TASK PROMPT: Restate the listing that follows word for word, without its pictures.

*** INFORMATION PROVIDED Section Begins ***

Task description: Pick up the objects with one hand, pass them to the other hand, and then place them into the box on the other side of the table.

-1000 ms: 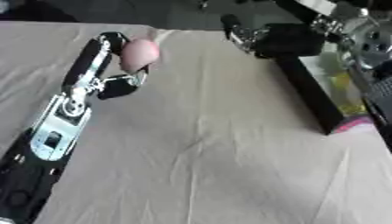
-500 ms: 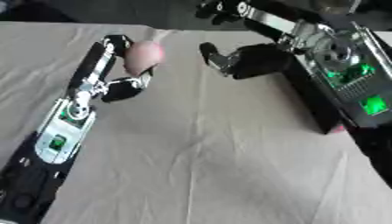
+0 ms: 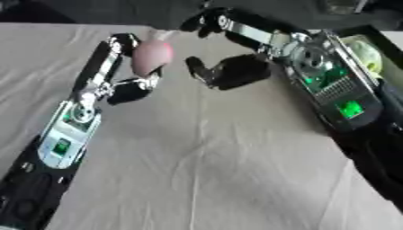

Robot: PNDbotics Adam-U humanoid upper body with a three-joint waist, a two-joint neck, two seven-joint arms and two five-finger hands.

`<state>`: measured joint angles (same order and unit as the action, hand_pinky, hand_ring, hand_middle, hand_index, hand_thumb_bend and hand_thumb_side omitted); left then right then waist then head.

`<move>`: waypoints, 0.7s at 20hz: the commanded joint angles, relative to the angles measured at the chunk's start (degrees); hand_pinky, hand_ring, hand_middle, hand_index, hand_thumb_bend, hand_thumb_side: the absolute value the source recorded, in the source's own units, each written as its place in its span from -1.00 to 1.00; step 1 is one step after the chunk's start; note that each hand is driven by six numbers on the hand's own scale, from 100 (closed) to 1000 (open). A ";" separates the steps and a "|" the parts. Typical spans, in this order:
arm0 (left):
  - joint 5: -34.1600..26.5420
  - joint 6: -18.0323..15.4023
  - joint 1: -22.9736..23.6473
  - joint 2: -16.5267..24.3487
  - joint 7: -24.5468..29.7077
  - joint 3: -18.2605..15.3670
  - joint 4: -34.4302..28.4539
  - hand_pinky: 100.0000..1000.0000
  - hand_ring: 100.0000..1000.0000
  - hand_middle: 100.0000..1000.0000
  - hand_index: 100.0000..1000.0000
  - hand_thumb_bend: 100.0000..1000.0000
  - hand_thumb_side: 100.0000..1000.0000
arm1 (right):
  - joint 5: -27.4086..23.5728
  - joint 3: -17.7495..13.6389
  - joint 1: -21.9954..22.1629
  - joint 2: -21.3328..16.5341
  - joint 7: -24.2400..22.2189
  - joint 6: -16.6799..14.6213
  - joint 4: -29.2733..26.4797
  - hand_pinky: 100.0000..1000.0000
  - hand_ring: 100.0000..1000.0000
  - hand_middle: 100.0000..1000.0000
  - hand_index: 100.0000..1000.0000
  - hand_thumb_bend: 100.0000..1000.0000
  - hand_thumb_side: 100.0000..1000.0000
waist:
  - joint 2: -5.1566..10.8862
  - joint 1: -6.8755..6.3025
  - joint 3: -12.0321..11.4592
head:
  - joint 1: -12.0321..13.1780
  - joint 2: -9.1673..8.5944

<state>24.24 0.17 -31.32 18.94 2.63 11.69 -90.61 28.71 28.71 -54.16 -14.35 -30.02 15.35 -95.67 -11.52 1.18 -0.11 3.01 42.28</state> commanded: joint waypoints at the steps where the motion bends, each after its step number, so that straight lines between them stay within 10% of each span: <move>1: -0.50 -0.26 -1.27 -0.14 0.55 0.36 -1.47 0.35 0.15 0.02 -0.12 -1.00 -0.88 | 1.73 -0.16 -1.42 0.56 0.62 -0.63 0.56 0.89 0.73 0.71 0.80 -1.00 -0.32 | 1.98 0.01 -0.21 | -0.33 0.19; 14: -0.79 -1.03 -1.76 -1.05 2.61 1.62 -2.72 0.35 0.15 0.02 -0.13 -1.00 -0.89 | 3.92 0.51 -1.57 2.26 0.88 -2.31 3.47 0.88 0.73 0.72 0.84 -1.00 -0.30 | 1.66 -0.18 -0.64 | -0.81 0.14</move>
<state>23.77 -0.72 -31.91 17.73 4.94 13.30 -91.94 32.21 29.44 -54.43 -12.13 -29.12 13.36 -91.86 -11.52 1.18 -0.73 2.34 42.28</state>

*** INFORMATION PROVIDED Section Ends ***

WRITTEN RESPONSE:
Task description: Pick up the objects with one hand, pass them to the other hand, and then place them into the box on the other side of the table.

-1000 ms: 
-500 ms: 
+0 ms: 

Robot: PNDbotics Adam-U humanoid upper body with a three-joint waist, a two-joint neck, two seven-joint arms and two five-finger hands.

`<state>`: measured joint angles (same order and unit as the action, hand_pinky, hand_ring, hand_middle, hand_index, hand_thumb_bend and hand_thumb_side omitted); left then right then waist then head.

`<move>`: waypoints, 0.7s at 20hz: the commanded joint angles, relative to the angles measured at the chunk's start (degrees); hand_pinky, hand_ring, hand_middle, hand_index, hand_thumb_bend, hand_thumb_side: the absolute value the source recorded, in the source's own units, each written as its place in its span from -1.00 to 1.00; step 1 is one step after the chunk's start; note that each hand is driven by six numbers on the hand's own scale, from 100 (closed) to 1000 (open). A ";" separates the steps and a "|" the parts. Typical spans, in this order:
arm0 (left):
  - joint 5: -34.1600..26.5420
  - joint 6: -18.0323..15.4023
  - joint 1: -22.9736..23.6473
  - joint 2: -16.5267..24.3487
  - joint 7: -24.5468..29.7077
  - joint 3: -18.2605..15.3670
  - joint 4: -34.4302..28.4539
  - hand_pinky: 100.0000..1000.0000
  - hand_ring: 100.0000..1000.0000
  - hand_middle: 100.0000..1000.0000
  - hand_index: 100.0000..1000.0000
  - hand_thumb_bend: 100.0000..1000.0000
  - hand_thumb_side: 100.0000..1000.0000
arm1 (right):
  - joint 5: -27.4086..23.5728
  - joint 3: -17.7495..13.6389
  - joint 1: -21.9954..22.1629
  - joint 2: -21.3328..16.5341
  - joint 7: -24.2400..22.2189
  - joint 6: -16.6799..14.6213
  - joint 4: -29.2733..26.4797
  - hand_pinky: 100.0000..1000.0000
  - hand_ring: 100.0000..1000.0000
  - hand_middle: 100.0000..1000.0000
  - hand_index: 100.0000..1000.0000
  - hand_thumb_bend: 100.0000..1000.0000
  - hand_thumb_side: 100.0000..1000.0000
waist:
  - joint 2: -5.1566..10.8862
  - joint 1: -6.8755..6.3025
  - joint 3: -12.0321..11.4592
head:
  - joint 1: -12.0321..13.1780
  - joint 2: -9.1673..8.5944

<state>24.24 0.17 -31.32 18.94 2.63 11.69 -90.61 28.71 28.71 -54.16 -14.35 -30.02 15.35 -95.67 -11.52 1.18 -0.11 3.01 42.28</state> commanded: joint waypoints at the steps where the motion bends, each after its step number, so that straight lines between them stay within 10% of each span: <move>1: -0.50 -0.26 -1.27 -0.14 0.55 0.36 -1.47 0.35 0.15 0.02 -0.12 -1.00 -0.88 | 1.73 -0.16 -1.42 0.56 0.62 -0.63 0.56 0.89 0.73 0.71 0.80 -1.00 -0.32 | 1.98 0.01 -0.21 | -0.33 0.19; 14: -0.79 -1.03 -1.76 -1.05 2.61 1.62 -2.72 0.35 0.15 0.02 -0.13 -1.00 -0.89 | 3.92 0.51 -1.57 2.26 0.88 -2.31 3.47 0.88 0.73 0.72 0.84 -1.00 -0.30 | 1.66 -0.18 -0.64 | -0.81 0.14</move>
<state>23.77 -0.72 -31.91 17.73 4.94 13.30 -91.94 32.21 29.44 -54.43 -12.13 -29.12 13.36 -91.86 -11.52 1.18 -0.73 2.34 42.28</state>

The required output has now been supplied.